By Rochele Brown, Academic Technology Consultant
Taking good notes and studying them effectively can mean the difference between a mediocre or outstanding grade. Like most other Dartmouth students, I managed to get through my four years taking notes on pen and paper, or typing on my laptop. Often, I wished that I could marry the two note taking methods. Handwritten notes can offer more versatility for drawing diagrams, and the act of writing helps me to recall their notes later. Typed notes have the advantage of being more “tidy” and legible, They can also limit the number of books to carry, take advantage of cloud storage, and be searched easily with the computer search function.
As it turns out, you can have the best of both worlds. In preparation for my post-baccalaureate study, I decided to put an up-and-coming and, as of now, underutilized piece of technology to the test in the classroom: the tablet. In short I found that these little devices could be real powerhouses of productivity if utilized to their full potential.
Benefits of handwriting on tablets:
- Handwritten notes can be saved as PDFs and stored in a single device or in a cloud.
- Many apps and programs offer very accurate handwriting-to-text capability. Some can also convert handwritten formulas to text with the click of a button.
- Most apps are searchable for handwriting as well as text. Ctrl + F (or Command + F) your notes, just like PDFs on the computer.
- You can copy, cut, paste, resize, or rotate your handwriting. Some tablets can do this between different apps.
- Add pictures and diagrams from the web, textbooks, or other documents to your own notes.
- Record lectures while you take notes. Some apps will play back your handwriting so you can see how you got from A to B clearly.
- One stop shop for all of your notes, from all of your classes, from any point in your academic career (or whenever you started uploading them).
- Organize your notes into virtual notebooks and folders.
When it comes to tablets, there are many options, and choosing one that suites your needs should be a top priority. While the iPad has been very popular in academic institutions, it is not necessarily the best option for someone who takes extensive hand written notes. Some tablets to consider if you would like to give digital note taking a try:
Samsung Galaxy Note 10.1 2014 Edition and Samsung Galaxy Note Pro 12.2
Price: $450 – $850 | OS: Android | Stylus: Included
This is a wonderful textbook/notebook substitute. It allows multiple windows to be open at once and includes a smart stylus designed for people doing a lot of note taking. It also allows you to copy cut and paste anything that shows up on the screen into your notes. The two tablets are mostly the same, but the large screen on the Note Pro 12.2 lends itself to enhanced features.

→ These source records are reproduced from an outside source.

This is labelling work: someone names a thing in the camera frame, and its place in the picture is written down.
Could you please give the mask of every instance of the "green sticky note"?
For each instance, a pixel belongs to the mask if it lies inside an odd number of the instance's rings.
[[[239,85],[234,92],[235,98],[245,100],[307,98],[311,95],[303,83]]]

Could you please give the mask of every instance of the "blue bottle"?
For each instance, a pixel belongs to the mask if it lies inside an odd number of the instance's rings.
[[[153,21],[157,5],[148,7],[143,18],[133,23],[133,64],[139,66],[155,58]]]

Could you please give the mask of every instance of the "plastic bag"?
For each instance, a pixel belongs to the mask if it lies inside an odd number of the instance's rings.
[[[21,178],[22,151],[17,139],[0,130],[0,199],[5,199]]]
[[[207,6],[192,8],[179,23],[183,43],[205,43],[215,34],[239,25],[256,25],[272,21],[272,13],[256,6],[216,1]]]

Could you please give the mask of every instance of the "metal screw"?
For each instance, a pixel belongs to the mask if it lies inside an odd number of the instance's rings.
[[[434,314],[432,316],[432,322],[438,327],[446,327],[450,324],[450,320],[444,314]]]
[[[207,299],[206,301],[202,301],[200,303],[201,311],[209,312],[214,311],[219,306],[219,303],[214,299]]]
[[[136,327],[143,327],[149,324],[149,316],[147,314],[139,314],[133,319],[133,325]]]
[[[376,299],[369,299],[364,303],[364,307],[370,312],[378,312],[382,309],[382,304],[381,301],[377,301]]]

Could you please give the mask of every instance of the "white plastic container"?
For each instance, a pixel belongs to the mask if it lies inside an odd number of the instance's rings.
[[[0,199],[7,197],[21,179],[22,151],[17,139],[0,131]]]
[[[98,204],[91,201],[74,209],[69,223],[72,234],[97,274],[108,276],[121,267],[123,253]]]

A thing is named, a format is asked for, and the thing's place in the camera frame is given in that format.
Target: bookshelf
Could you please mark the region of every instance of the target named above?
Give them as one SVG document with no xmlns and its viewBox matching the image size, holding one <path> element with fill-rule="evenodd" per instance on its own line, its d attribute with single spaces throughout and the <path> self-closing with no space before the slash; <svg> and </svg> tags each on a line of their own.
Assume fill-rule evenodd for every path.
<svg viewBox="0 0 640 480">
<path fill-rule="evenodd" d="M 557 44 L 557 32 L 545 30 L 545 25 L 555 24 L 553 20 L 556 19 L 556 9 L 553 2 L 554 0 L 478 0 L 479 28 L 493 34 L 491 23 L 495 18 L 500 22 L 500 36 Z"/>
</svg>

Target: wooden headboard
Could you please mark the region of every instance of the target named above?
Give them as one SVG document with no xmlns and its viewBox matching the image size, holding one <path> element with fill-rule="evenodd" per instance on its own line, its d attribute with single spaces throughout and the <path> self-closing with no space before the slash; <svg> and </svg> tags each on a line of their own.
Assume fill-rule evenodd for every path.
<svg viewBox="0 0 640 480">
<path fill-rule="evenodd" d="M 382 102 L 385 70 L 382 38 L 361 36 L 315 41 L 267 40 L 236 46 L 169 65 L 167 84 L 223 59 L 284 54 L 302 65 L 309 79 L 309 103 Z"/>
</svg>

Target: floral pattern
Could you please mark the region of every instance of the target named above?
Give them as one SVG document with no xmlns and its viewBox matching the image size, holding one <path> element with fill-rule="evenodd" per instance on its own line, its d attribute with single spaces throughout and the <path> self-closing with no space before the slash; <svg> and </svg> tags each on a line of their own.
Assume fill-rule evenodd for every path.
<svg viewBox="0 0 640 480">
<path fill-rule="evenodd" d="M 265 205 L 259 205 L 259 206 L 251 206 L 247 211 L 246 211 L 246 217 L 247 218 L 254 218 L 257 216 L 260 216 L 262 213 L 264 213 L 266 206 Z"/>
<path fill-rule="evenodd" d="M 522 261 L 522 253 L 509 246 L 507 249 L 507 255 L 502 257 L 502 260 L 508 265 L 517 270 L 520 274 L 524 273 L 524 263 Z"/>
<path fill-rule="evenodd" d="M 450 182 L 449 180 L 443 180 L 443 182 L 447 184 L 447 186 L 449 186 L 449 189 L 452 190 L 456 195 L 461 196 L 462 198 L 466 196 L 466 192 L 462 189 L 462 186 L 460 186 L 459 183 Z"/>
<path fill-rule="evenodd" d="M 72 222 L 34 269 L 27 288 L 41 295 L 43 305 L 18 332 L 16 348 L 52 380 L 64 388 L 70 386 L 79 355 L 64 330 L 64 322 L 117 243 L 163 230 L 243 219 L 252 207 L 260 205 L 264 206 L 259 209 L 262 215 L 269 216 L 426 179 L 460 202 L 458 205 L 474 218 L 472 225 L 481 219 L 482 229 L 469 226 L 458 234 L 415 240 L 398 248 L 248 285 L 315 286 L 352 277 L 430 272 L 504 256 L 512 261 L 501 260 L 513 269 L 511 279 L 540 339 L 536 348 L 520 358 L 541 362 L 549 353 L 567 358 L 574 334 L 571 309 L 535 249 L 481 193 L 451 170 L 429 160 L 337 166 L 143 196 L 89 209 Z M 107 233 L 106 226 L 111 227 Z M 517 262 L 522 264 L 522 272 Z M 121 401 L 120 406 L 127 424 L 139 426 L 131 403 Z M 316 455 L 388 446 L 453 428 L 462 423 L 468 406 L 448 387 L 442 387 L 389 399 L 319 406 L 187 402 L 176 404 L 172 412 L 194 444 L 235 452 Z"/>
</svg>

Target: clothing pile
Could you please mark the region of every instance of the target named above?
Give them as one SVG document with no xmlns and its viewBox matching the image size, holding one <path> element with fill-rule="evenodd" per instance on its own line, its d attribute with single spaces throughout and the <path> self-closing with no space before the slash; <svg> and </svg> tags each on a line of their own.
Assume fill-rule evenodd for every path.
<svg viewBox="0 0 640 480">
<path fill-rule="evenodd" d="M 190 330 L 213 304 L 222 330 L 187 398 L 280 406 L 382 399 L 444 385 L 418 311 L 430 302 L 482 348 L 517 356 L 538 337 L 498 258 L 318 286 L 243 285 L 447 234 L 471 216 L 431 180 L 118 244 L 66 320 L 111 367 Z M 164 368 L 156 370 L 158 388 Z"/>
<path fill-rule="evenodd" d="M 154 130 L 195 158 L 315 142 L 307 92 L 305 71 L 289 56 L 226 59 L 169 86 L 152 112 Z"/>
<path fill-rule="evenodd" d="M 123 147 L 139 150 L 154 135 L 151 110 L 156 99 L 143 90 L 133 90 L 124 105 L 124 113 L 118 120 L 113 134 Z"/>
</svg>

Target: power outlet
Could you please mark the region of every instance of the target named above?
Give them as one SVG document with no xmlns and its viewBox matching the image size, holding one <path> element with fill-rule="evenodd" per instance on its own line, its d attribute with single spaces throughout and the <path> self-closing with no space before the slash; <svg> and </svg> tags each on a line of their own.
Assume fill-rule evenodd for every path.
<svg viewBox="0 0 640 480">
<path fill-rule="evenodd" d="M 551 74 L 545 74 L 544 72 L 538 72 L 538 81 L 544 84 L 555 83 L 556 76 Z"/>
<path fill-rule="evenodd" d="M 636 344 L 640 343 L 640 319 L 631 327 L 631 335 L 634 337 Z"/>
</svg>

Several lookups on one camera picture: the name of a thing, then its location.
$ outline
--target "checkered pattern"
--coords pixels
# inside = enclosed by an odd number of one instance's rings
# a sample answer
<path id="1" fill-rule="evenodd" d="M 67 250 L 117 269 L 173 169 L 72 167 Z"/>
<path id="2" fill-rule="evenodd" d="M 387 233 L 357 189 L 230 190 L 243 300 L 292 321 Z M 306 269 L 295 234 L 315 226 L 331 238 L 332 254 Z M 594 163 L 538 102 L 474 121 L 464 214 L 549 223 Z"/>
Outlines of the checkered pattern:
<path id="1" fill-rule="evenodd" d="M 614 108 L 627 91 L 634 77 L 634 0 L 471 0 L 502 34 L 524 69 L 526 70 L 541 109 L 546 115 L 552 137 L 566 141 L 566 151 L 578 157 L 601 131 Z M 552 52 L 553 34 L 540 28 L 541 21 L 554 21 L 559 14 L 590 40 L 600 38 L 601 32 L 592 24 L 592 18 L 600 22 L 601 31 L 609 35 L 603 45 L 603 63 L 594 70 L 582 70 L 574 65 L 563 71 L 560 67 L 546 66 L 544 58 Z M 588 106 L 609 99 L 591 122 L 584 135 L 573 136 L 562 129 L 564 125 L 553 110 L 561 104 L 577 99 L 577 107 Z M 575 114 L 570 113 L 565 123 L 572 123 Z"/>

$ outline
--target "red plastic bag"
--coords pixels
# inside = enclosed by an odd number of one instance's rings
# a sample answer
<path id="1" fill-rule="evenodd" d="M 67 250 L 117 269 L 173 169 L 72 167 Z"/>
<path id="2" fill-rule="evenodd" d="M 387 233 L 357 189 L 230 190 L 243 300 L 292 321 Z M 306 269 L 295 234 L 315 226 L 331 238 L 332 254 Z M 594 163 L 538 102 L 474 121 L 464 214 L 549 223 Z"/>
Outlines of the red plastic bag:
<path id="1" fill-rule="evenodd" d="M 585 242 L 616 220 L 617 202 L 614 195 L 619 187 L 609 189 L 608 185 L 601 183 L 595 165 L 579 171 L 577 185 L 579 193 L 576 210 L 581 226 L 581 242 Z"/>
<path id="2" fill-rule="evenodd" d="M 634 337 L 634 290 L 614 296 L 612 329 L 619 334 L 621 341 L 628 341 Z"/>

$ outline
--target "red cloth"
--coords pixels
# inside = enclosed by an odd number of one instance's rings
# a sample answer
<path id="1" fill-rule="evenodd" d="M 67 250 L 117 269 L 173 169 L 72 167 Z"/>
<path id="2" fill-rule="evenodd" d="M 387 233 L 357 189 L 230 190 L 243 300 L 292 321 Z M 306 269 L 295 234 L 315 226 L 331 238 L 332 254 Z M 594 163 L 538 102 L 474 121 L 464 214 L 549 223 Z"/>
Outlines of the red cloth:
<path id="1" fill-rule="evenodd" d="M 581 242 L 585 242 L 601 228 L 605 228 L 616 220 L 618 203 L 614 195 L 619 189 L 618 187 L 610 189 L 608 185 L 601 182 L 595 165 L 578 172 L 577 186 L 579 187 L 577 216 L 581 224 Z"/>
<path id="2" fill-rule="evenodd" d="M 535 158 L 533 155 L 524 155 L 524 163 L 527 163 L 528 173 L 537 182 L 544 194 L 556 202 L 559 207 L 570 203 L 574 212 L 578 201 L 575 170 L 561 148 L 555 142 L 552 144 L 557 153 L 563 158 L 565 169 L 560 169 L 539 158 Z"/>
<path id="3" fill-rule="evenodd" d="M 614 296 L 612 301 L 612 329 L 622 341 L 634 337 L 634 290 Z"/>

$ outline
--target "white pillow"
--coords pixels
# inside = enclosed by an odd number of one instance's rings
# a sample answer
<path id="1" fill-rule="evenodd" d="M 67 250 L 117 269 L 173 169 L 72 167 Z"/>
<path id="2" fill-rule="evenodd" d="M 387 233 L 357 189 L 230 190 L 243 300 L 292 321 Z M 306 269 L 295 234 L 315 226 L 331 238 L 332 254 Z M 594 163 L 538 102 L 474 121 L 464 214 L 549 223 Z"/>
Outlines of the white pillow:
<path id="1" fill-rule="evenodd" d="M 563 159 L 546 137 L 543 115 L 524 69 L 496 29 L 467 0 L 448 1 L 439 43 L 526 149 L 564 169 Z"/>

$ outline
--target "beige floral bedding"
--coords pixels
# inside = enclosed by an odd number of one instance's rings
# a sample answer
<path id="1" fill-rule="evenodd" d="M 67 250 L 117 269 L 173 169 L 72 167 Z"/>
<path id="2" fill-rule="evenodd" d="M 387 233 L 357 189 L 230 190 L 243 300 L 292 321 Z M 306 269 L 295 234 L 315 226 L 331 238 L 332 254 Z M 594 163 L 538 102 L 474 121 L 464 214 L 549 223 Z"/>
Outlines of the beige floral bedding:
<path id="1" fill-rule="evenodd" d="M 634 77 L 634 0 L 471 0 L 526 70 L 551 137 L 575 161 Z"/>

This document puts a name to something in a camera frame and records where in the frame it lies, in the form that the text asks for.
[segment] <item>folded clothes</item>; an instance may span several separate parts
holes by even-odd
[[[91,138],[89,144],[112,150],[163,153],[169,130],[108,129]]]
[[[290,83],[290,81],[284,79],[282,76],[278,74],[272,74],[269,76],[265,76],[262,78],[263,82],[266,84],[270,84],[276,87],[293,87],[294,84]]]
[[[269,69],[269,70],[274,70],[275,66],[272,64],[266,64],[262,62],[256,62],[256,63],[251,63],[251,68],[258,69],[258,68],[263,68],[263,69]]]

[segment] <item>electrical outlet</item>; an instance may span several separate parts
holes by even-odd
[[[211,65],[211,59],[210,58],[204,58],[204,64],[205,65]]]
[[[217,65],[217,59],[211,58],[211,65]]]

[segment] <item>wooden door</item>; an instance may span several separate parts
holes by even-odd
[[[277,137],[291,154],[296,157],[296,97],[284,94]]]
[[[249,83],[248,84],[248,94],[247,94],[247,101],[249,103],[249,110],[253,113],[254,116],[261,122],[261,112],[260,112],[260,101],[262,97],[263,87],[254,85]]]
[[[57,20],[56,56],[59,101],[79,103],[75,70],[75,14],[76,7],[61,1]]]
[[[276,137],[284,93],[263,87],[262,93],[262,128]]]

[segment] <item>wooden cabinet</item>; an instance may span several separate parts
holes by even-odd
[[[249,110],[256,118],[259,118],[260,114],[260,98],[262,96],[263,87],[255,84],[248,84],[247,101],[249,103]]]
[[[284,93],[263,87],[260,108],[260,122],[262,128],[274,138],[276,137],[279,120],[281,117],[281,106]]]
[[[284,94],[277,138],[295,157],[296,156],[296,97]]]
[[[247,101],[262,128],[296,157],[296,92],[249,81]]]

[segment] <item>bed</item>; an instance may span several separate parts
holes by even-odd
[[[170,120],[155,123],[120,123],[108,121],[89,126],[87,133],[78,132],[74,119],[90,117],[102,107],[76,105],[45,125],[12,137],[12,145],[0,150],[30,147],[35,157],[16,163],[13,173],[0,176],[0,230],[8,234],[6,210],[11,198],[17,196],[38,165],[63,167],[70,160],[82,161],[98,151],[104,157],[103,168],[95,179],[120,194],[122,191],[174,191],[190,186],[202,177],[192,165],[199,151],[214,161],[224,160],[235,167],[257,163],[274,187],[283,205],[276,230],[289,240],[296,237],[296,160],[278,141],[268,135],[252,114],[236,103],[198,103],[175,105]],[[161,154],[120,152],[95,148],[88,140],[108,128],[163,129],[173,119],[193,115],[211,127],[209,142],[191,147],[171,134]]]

For example, the 10.1-inch screen has a maximum of 2 windows sharing the screen at once and you cannot float windows over the top. In contrast, the 12.2-inch screen can split the screen between 4 windows and float additional windows over the top. If, like me, you’ll need to have your class notes, the problem set, and the textbook open and readily available at the same time, the 12.2-inch screen may be worth the additional cost. The larger tablet has more RAM and a better battery so you can really make use of the extra features.
Windows Surface Pro 3
Price: $800 – $1300 | OS: Windows 8.1 (Full Version) | Stylus: Included
This tablet is a great option for those who want a tablet and laptop in one. It runs a full version of Windows 8.1 and offers a slim and light keyboard cover. It is pricy, but a great option for those who wouldn’t want to buy and maintain two devices. Most of the features available on the Galaxy Note series have a counterpart on the Surface Pro, so make sure that you compare the features that you want to use most between the two devices before buying.
Apple iPad Air
Price: $480 – $890 | OS: iOS | Stylus: Not Included
This tablet has the ever-familiar iOS and all the bells and whistles that accompany it. While it boasts a clean and easy to use interface, the iPad does not come with a stylus, and is not engineered with the digital handwriter in mind. You will want to research some heavy note-taking apps such as Notes Plus or Notability ($5 – $10 in the App Store) as well as Bluetooth styluses that will give you palm rejection and a small manageable point to write with ($70 – $120). The Adonit Jot Touch, Wacom Intuos Creative Stylus, and Evernote Jot Script are a few of the top Bluetooth styluses. Also keep in mind that the iPad is not as efficient at multitasking as the Surface Pro and the Galaxy Note series, so you will have to do a lot of flipping back and fourth between apps. That being said, the iPad Air still offers a lot of the advantages of digital note taking and can be a wonderful resource for any student wanting to keep digital records of his/her notes and studies.